I often consider myself lucky that I don't hate my job. I actually must love my job, apparent by the sheer fact that I go every day. I hear from many of my other Teach for America friends with immensely challenging jobs before them that they wake up each morning thinking, "Maybe today I just won't go." Thus because of the absence of these thoughts in my mind, I feel deep down within me that I truly love my job. Sometimes I find myself gazing around at the faces of my students and simply smiling at them. They are so vivacious, they have so much character, and they are so overwhelmingly adorable in the most challenging kind of ways. And other days, like today, when their voices refuse to turn off and I feel the frustration of "I have no idea how to do this right" builds inside of me I just want to go home and pretend that I am in college again, with the LA sun shining dow upon me. But still, I go back the next day.

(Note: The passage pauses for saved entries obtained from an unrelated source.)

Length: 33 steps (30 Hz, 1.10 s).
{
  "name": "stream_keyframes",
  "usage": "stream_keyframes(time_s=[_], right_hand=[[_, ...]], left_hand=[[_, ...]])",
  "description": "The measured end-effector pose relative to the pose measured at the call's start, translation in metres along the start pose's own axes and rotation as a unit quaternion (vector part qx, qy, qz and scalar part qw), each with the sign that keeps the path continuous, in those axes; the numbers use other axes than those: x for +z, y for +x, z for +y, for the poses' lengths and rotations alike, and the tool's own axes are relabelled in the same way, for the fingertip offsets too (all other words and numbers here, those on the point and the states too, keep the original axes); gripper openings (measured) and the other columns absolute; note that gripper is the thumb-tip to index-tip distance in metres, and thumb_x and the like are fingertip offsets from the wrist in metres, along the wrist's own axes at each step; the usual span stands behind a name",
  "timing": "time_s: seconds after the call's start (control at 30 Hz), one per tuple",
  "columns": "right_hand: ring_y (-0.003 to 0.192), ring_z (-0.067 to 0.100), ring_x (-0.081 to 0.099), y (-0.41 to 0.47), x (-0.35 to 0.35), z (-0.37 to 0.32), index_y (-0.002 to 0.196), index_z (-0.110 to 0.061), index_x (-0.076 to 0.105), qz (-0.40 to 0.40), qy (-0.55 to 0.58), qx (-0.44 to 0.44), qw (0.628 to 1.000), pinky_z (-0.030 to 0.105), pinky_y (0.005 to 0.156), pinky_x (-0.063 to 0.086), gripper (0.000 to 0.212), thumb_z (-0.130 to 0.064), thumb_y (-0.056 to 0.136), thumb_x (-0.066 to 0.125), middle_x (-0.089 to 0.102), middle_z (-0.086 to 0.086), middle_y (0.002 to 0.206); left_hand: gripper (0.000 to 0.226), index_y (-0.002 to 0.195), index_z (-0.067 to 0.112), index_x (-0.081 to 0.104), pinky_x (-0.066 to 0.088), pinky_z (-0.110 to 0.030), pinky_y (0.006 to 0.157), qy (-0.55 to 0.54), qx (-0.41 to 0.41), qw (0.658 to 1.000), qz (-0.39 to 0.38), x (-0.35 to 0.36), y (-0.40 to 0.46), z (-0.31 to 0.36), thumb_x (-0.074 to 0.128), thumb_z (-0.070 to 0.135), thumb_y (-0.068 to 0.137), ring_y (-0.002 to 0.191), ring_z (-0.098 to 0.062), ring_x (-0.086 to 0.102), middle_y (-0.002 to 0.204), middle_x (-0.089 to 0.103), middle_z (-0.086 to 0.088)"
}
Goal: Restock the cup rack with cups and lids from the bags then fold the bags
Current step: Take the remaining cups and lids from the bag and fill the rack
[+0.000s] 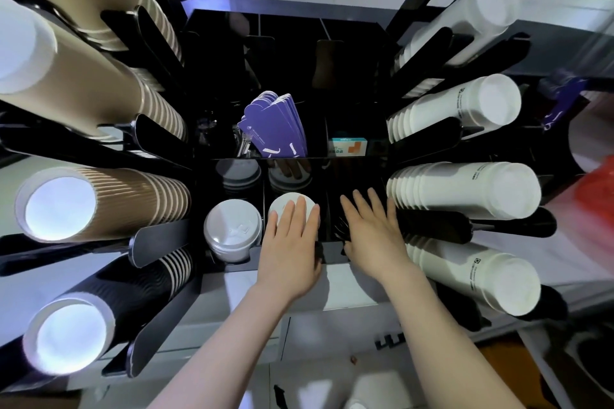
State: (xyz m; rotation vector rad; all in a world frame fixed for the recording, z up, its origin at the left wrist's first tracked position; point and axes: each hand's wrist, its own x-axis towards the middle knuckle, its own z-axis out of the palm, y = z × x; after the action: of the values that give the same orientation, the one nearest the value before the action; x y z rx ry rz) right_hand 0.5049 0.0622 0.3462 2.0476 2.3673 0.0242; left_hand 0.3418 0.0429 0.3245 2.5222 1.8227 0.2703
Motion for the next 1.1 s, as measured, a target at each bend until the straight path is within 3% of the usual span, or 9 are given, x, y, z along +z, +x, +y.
stream_keyframes(time_s=[0.17,0.3,0.4,0.5,0.63,0.73,0.83,0.97,1.1], right_hand=[[0.147,0.017,0.012,-0.021,0.000,-0.002,0.153,-0.020,0.017,-0.051,0.021,-0.011,0.998,0.049,0.111,-0.020,0.074,-0.003,0.086,0.045,0.019,-0.001,0.160],[0.148,0.016,0.004,-0.025,-0.001,-0.006,0.154,-0.020,0.006,-0.075,0.014,-0.002,0.997,0.049,0.109,-0.022,0.078,-0.003,0.087,0.041,0.006,-0.001,0.162],[0.148,0.016,-0.005,-0.030,-0.012,-0.009,0.154,-0.019,0.003,-0.062,0.072,0.005,0.995,0.046,0.114,-0.015,0.079,0.001,0.087,0.041,0.000,-0.001,0.162],[0.148,0.014,0.002,-0.036,-0.039,-0.013,0.153,-0.017,0.016,0.002,0.240,-0.009,0.971,0.035,0.119,-0.003,0.068,0.003,0.093,0.040,0.012,-0.001,0.161],[0.130,0.001,0.042,-0.042,-0.098,-0.017,0.136,-0.018,0.053,0.170,0.399,-0.025,0.901,0.006,0.106,0.024,0.045,-0.002,0.094,0.047,0.053,-0.006,0.139],[0.109,-0.005,0.058,-0.047,-0.143,-0.006,0.118,-0.022,0.066,0.261,0.465,-0.048,0.845,0.011,0.095,0.043,0.036,-0.002,0.091,0.053,0.066,-0.017,0.113],[0.102,-0.004,0.063,-0.050,-0.177,0.018,0.108,-0.025,0.068,0.311,0.507,-0.067,0.801,0.015,0.090,0.049,0.033,0.000,0.089,0.056,0.069,-0.018,0.104],[0.099,0.000,0.064,-0.053,-0.200,0.062,0.105,-0.022,0.069,0.321,0.510,-0.074,0.794,0.021,0.090,0.051,0.030,0.000,0.089,0.058,0.070,-0.011,0.103],[0.098,-0.003,0.063,-0.066,-0.199,0.128,0.103,-0.029,0.067,0.304,0.475,-0.088,0.821,0.017,0.089,0.049,0.030,-0.003,0.088,0.062,0.068,-0.020,0.101]], left_hand=[[0.084,0.152,0.016,-0.001,-0.007,-0.047,0.116,-0.003,0.001,1.000,-0.004,-0.001,0.001,0.000,0.048,0.040,0.088,0.147,-0.030,-0.002,0.160,-0.002,-0.013],[0.088,0.152,0.015,-0.002,-0.007,-0.045,0.116,-0.008,0.001,1.000,-0.009,-0.005,0.000,0.000,0.050,0.042,0.086,0.147,-0.030,-0.005,0.160,-0.003,-0.013],[0.091,0.152,0.013,-0.005,-0.006,-0.044,0.116,-0.021,0.010,1.000,-0.020,-0.013,-0.003,-0.001,0.051,0.042,0.087,0.147,-0.029,-0.010,0.160,-0.008,-0.012],[0.088,0.152,0.011,0.000,-0.001,-0.043,0.117,-0.087,0.013,0.996,0.016,-0.033,-0.009,0.002,0.055,0.036,0.087,0.147,-0.027,-0.007,0.160,-0.005,-0.011],[0.077,0.152,0.012,0.015,-0.004,-0.036,0.114,-0.191,0.034,0.971,0.142,-0.089,-0.003,0.015,0.057,0.025,0.088,0.148,-0.025,0.004,0.160,0.012,-0.007],[0.070,0.150,0.015,0.023,0.002,-0.035,0.116,-0.257,0.074,0.939,0.215,-0.138,0.010,0.033,0.052,0.025,0.087,0.146,-0.016,0.009,0.156,0.020,0.004],[0.069,0.150,0.021,0.024,0.012,-0.036,0.119,-0.301,0.109,0.917,0.240,-0.174,0.022,0.057,0.051,0.026,0.086,0.144,-0.007,0.010,0.150,0.019,0.017],[0.067,0.150,0.025,0.024,0.018,-0.035,0.118,-0.284,0.131,0.916,0.252,-0.194,0.039,0.097,0.055,0.024,0.090,0.144,-0.006,0.015,0.151,0.025,0.016],[0.063,0.147,0.024,0.030,0.004,-0.029,0.116,-0.256,0.136,0.918,0.269,-0.191,0.048,0.151,0.049,0.031,0.087,0.140,-0.002,0.011,0.144,0.024,0.023]])
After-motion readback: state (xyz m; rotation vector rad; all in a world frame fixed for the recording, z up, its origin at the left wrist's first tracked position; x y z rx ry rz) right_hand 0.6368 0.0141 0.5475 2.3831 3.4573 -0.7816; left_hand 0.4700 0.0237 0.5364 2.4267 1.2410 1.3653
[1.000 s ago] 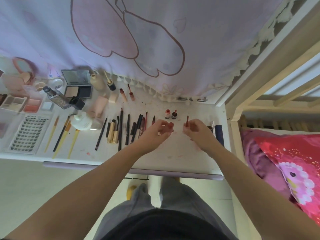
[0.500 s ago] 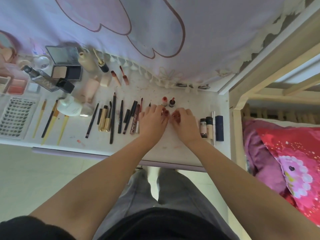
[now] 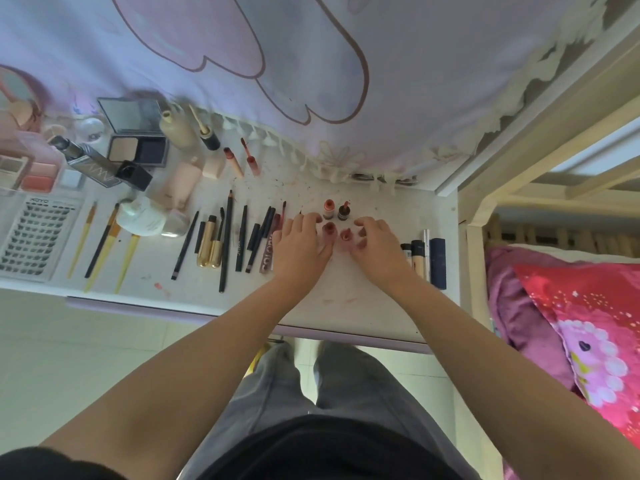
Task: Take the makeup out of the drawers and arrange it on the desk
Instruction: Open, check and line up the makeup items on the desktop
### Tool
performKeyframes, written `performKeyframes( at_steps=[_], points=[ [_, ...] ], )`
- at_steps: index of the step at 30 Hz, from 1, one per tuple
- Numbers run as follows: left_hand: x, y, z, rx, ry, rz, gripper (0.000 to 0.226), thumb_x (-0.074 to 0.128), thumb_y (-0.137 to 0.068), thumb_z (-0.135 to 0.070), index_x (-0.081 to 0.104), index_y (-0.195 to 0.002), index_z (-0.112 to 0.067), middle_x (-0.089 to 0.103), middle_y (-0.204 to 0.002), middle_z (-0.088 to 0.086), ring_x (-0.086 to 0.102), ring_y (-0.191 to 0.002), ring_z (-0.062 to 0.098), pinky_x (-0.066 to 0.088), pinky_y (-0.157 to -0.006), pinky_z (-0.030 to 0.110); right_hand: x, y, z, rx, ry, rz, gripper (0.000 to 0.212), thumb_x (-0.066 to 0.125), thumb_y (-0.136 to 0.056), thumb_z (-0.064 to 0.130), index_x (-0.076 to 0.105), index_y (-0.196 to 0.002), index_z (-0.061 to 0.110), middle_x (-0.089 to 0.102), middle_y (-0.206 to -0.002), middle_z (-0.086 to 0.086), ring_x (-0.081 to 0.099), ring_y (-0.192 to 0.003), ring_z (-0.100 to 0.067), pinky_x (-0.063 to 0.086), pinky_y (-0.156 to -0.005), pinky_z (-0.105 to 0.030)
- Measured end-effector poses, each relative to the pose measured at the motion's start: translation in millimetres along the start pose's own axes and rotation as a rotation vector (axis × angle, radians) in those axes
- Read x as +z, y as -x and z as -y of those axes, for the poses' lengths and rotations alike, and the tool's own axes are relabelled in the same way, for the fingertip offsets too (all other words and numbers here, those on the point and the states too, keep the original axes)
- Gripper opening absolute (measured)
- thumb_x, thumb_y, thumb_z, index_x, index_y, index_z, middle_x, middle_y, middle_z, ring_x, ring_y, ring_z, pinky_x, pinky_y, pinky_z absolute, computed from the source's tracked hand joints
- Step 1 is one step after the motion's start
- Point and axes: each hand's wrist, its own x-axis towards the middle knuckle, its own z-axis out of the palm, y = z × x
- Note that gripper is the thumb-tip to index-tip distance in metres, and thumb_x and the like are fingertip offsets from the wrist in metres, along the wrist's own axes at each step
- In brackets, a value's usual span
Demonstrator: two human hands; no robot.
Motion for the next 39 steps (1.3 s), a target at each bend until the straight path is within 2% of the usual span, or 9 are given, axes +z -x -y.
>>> performKeyframes(
  at_steps=[5,9,14,19,22,27,30,33,39],
  points=[
    [5.5,35.7,-11.4,0.094,0.094,-0.007,0.011,0.053,-0.091,-0.023,0.052,-0.095,-0.013,0.051,-0.085,-0.004,0.049,-0.083,0.018,0.034,-0.078,0.030,-60.1,-8.0,-24.0,0.027,0.166,0.026,0.020,0.049,-0.094,0.017,0.063,-0.109,0.015,0.060,-0.108,-0.002,0.055,-0.090,-0.015,0.044,-0.079,-0.027],
    [37.4,39.8,-50.8,0.158,-0.034,0.217,0.028,0.038,-0.097,-0.035,0.052,-0.108,-0.013,0.058,-0.106,0.003,0.050,-0.098,0.023,0.035,-0.084,0.036,-60.9,-18.8,-28.5,0.018,0.491,0.232,0.026,0.047,-0.095,0.036,0.060,-0.104,0.015,0.063,-0.100,-0.002,0.055,-0.091,-0.021,0.044,-0.080,-0.034],
    [59.0,22.1,-73.2,0.019,-0.202,0.322,0.046,0.033,-0.097,-0.045,0.046,-0.123,-0.009,0.050,-0.124,0.010,0.043,-0.115,0.030,0.032,-0.092,0.040,-44.3,-29.8,-29.4,-0.053,0.686,0.215,0.027,0.046,-0.093,0.043,0.052,-0.100,0.018,0.056,-0.087,0.001,0.051,-0.089,-0.023,0.029,-0.077,-0.036],
    [57.0,20.5,-66.0,-0.067,-0.126,0.254,0.039,0.040,-0.092,-0.040,0.054,-0.112,-0.010,0.052,-0.119,0.010,0.043,-0.110,0.027,0.030,-0.085,0.037,-34.3,-31.0,-24.0,-0.130,0.578,0.174,0.019,0.044,-0.092,0.029,0.054,-0.103,0.016,0.064,-0.095,-0.002,0.053,-0.088,-0.023,0.028,-0.075,-0.034],
    [49.5,26.6,-54.4,-0.055,-0.153,0.230,0.035,0.042,-0.089,-0.036,0.054,-0.110,-0.010,0.053,-0.114,0.007,0.045,-0.104,0.025,0.032,-0.083,0.035,-31.8,-27.4,-18.6,-0.108,0.546,0.189,0.024,0.043,-0.094,0.036,0.053,-0.101,0.015,0.061,-0.089,-0.002,0.051,-0.079,-0.023,0.032,-0.070,-0.033],
    [33.5,45.9,-34.8,0.034,0.020,0.138,0.015,0.044,-0.091,-0.027,0.048,-0.094,-0.014,0.052,-0.083,-0.001,0.049,-0.077,0.018,0.039,-0.076,0.031,-35.8,-15.4,-9.1,-0.002,0.291,0.297,0.039,0.046,-0.095,0.042,0.061,-0.080,0.010,0.062,-0.074,-0.003,0.055,-0.070,-0.018,0.039,-0.065,-0.030],
    [21.5,52.6,-22.9,0.110,0.205,0.259,0.010,0.045,-0.095,-0.027,0.040,-0.092,-0.020,0.046,-0.067,-0.012,0.043,-0.057,0.005,0.033,-0.060,0.024,-45.9,1.1,-4.1,0.081,0.006,0.456,0.043,0.050,-0.094,0.042,0.057,-0.063,0.012,0.056,-0.057,0.002,0.045,-0.048,-0.011,0.037,-0.054,-0.024],
    [8.3,52.5,-11.8,0.200,0.175,0.454,0.013,0.037,-0.099,-0.036,0.040,-0.094,-0.024,0.045,-0.069,-0.012,0.046,-0.061,0.006,0.029,-0.053,0.019,-54.7,21.3,-2.4,0.148,-0.224,0.575,0.035,0.054,-0.095,0.031,0.059,-0.065,0.014,0.054,-0.046,0.010,0.042,-0.040,-0.003,0.036,-0.043,-0.015],
    [-18.5,47.7,1.9,0.329,0.180,0.485,0.020,0.037,-0.100,-0.035,0.049,-0.096,-0.020,0.048,-0.068,-0.010,0.044,-0.058,0.006,0.032,-0.051,0.021,-49.9,46.9,4.3,0.277,-0.536,0.540,0.024,0.053,-0.097,0.023,0.060,-0.078,0.009,0.055,-0.057,0.002,0.041,-0.045,-0.005,0.036,-0.043,-0.014]
  ],
)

The best days are those when I can see how far we have come and how far we can go in terms of learning and in terms of growing to love each other. Tomorrow we will finish taking our first cycle of assessments, and from peering over their shoulders during testing I am so pleased with the results that I am seeing...pleased and surprised. A friend said to me that first year teachers go through four stages: 1) Unconsciously unskilled, 2) Consciously unskilled, 3) Consciously skilled, and 4) Unconsciously unskilled. I am confident that I am now at stage 2: I know that at times I completely suck. Though I have grown immensely in my job in the past 8 weeks, sometimes I still here a direction come out of my mouth and think to myself, "This is going to be a disaster." I have one student who knows little structure in the home. He is moving in and out of shelters so frequently that structure is simply unknown to him. It is so challenging to inspire him to be a part of the structure in the classroom, however I know that he doesn't mean to be disobedient...he merely doesn't know that directions are to be followed and structures are to be adhered by. And thus, I have to be both immensely tough and very supportive, which is so mentally exhausting that sometimes it is easier to just relax. That is when things go downhill.

Last week was a fantastic week. The struggles that we had with management in our classroom have improved so immensely that we are now finally able to have some fun. Last week during writing, we staged a crime in which a thief crept into our classroom and stole our class pumpkin. We had to play detectives and make lists of "character details" in order to catch the thief! The students were so engrossed in the crime that I hadn't thought ahead of time of the fact that they would not rest until the thief was caught! Therefore I wrote a note to the class that read, " You win LMU! But I'll be back at Thanksgiving...I love turkeys too!" Immediately, they began drafting plans about how to catch the thief at Thanksgiving...now the pressure is on.

It is moments like those that bring the joy, and it is the other kinds of moments that bring the purpose. Moments like the day I found out last week that one of my students, at only 7 years old, is obsessed with visions of death and shootings because of the shots she hears out of her window at night. Truly, I do not know what to say when she approaches me to tell me what she is thinking about. I know that I cannot have her draw them for me with the other students present, so I am at a loss. Still, it is times like these that ground me back into the mission on days like today when one scholar put an open milk container in her backpack and proceeded to drag it all around the classroom. My room is going to smell tomorrow.